Hopefully by now your Christmas tree is down and the lights on your house are at least unplugged. It is, after all, almost February. But before we move further into a brave new year, let’s take a quick lesson on content marketing from that iconic holiday symbol—the Christmas tree.
Christmas trees tend to be polarizing symbols for the holiday season and everyone has their preferences.
Five years ago, my wife and I flip-flopped and went from being a real tree family to a fake tree family. Why? Simple. Fake trees are so much easier to manage. Unfortunately, content marketers don’t have the option between real and fake content. Content is a living, breathing organism that connects your marketing ecosystem and therefore needs to be managed.
This is where the chainsaws and forest management principles can improve your content strategy.
It’s all about management.
The first Chief of the U.S. Forrest Service (USFS), Gifford Pinchot, summed up the USFS forest management mission, “to provide the greatest amount of good for the greatest amount of people in the long run.” From the smallest tree farm to the largest forest, forest management intensity varies from natural to interventional to active silviculture in pursuit of conservational or economic objectives.. Each of these philosophies strike a different balance between control/chaos, social/economic benefits, and asset/liability potential. While some forests benefit from the leave alone and natural management processes, this will never be true for content. Some 60-70% of B2B content goes unused, which leads to great inefficiencies in business.
I would advocate treating your content similar to the way that the USFS treats its high-value watershed forests—by investing appropriate resources that enable appropriate management and protection of these valuable assets. View your content as one of your top organizational resources, and invest in a proper content management solution. That allows you to treat your content with a similar gravity that is taken for those high-value forest properties.

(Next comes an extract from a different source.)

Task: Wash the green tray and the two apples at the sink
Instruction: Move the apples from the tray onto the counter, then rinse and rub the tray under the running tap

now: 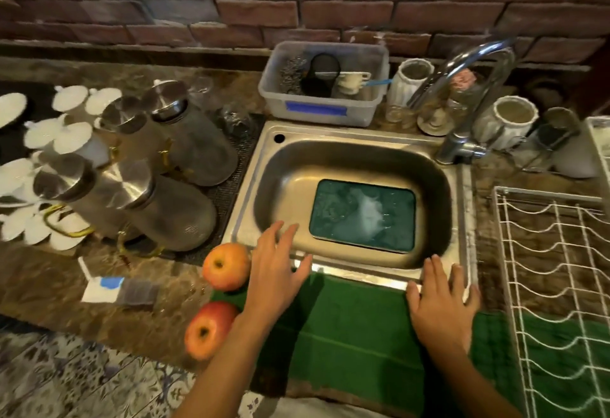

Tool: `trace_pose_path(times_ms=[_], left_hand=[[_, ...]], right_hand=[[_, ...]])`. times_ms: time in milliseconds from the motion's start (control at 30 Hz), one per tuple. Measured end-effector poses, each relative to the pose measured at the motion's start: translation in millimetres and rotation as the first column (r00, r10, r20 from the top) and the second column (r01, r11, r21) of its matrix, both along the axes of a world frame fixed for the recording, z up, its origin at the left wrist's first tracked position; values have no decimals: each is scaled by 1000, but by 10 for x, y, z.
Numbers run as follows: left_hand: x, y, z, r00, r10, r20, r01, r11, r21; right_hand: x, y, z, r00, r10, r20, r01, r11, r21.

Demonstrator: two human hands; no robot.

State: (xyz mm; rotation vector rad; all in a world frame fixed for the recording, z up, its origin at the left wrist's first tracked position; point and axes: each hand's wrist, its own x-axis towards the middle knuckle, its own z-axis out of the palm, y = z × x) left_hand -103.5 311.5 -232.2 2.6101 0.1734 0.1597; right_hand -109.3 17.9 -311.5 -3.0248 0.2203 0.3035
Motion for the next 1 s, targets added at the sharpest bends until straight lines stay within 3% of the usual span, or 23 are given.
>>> trace_pose_path(times_ms=[167,300,533,633,700,767,833,900,1000], left_hand=[[290,-228,-529,974,-160,-158,185,970,160],[299,-262,-758,934,-192,-302,286,908,307],[257,-255,-814,929,-202,-312,304,894,328],[248,-244,-829,931,-202,-306,299,900,317],[260,-243,-835,928,-201,-313,300,902,311],[274,-247,-840,925,-196,-325,299,903,307],[276,-250,-828,923,-195,-332,301,903,307],[278,-249,-814,920,-200,-336,306,902,304],[284,-249,-816,919,-198,-340,307,902,305]], right_hand=[[-10,-6,-17,1000,20,18,-20,1000,-12],[3,-15,-51,1000,3,-21,-4,1000,-24],[5,-21,-69,999,-3,-38,2,999,-33],[13,15,-30,999,-29,-29,30,998,52],[132,44,49,987,-137,79,117,970,215],[460,45,276,940,-318,119,226,848,479],[906,-19,522,857,-508,89,311,646,697],[1385,-70,834,785,-619,30,354,488,798],[2032,-226,1104,684,-730,14,361,356,862]])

Maybe you aren’t in a regulated industry with legal repercussions to mismanaged content like I am, but every dollar you’ve invested in content is at risk if you aren’t properly managing it.
Purpose-driven management delivers on the promised user experience.
As a child, I can vividly remember the musty smell of hay bales and the scratchy, bumpy ride through the fields to arrive at the Christmas Tree stand with neat rows of Fraser Firs, Blue Spruce, and Scotch pine trees ready to be cut, bagged, and brought home to decorate. Those neat rows of trees didn’t organically grow that way—grouped by type and size. This experience was crafted with great care, which added to the magic, memories, and tradition of the Christmas season for a variety of individuals.
Similarly, purpose-driven content management will support and deliver the proper balance of relevant information and entertainment to intended audiences. Research shows that only 35% of organizations have a documented content strategy. That means that 65% of us are just crossing our fingers and hoping that our content “tree farm” organically grows in nice neat rows organized by type, buying stage, and audience.
Only 35% of organizations have a documented content strategy. 65% of us are just crossing our fingers.
That’s never going to happen. So here’s a new year’s resolution for you: don’t overthink your content strategy, but get it documented.
Here are some guides for developing a documented strategy. The ability for your content to deliver meaningful engagement and memorable information is in your control—just make sure that you have a purpose-driven content strategy that supports and sustains your organizational purposes and award-worthy content.
Sometimes you need a chainsaw.
Chainsaws are quite possibly the manliest power tools on the planet, but also key tool for forest management.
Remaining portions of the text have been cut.